『うみねこのなく頃に』(PCゲーム・2007~2010)

 一度は投げ出したが、それでは文句も言えないと考え直し、一応クリアした。

 とにかく、何が何だかさっぱりわからない話であった。事件の真相は考察サイトを見なければわからなかったし、それ以上に、一体この作品で作者が結局何がしたかったのかついぞ理解できないままであった。しかし敢えて言えば、この作品は、少なくとも部分的には、読者と作者との戦いの記録であると言うことができるだろう。
 おそらくこの作品の当初のコンセプトは、作者の竜騎士07氏が、『ひぐらしのなく頃に』でこれはミステリーではないと批判されたのをなんとか跳ね返すために、今度こそ文句なしの本格推理に挑戦する、というようなものだったろうと思う。そのために凝りに凝ったトリックを大量に用意し、満を持してepisode 1を送り出したはずである。だが、一度でも「信頼できない語り手」に手を染めてしまった作者の書く地の文は信用できないということで、不幸にも読者から推理物としては相手にされなかったのではないか。そしてそこからこの作者の迷走が始まったのではないかと思われる。この『うみねこ』から何かを読み取るとすれば、推理作家は絶対に地の文にウソを書いてはならないという教訓であろうか。ちなみに、この話の元になったクリスティの『そして誰もいなくなった』は叙述トリックの名作だが、地の文でウソは書いていないから、「信頼できない語り手」を用いた作品ではない。
 もう一つ教訓を付け加えるなら、読者は楽しませる相手であって競争相手ではないということだろうか。当ブログの筆者は学生時代TRPGのゲームマスターをやっていたことがあり、語り手の立場であるにもかかわらずプレイヤーと競り合いたくなる気持ちはわからないでもないが、やはりそうすることは間違いである。語り手が権力を振り回せば無理やりプレイヤーに勝つことはもちろんできるが、それではプレイヤーにとっていいシナリオにならない。結局のところ、作者は最後には読者に負けてあげる立場でなければならぬ。

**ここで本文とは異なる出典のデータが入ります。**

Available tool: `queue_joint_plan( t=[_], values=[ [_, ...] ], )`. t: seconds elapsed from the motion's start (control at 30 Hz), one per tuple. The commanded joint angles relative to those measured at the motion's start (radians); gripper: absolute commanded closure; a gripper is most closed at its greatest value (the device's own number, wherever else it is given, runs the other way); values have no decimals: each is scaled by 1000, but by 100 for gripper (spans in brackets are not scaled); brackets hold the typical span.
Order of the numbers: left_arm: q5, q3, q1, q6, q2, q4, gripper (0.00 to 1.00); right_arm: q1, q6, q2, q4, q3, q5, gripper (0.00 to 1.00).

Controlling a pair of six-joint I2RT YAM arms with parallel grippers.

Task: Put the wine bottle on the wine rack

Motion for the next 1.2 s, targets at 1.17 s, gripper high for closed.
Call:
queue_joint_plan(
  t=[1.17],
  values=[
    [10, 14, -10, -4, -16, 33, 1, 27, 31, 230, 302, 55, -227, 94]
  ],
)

しかし推理小説の分野ではどうしても読者を出し抜くという要素が強いために、ここのところを誤りがちである。
 竜騎士07氏の語りの実力は『ひぐらし』の頃からいささかも衰えていない。しかし正直言って、楽しむために読み始めたつもりなのに、こんなややこしく不愉快でわけのわからない話を延々8話も読みたくなかった。その意味で、この作品に対する世間の悪評には一定の根拠があると言わねばならぬ。竜騎士07氏が読者を敵視し、楽しませる姿勢を放棄し続けるなら、筆者としては今後距離を置くしかない。

-50点/100点満点
単にプレイする価値のない駄作であれば0点とするところだが、この作品には読者に対する敵意と悪意が渦巻いているように思われ、プレイすることが却って有害と考えられることから、マイナス得点とさせて頂いた。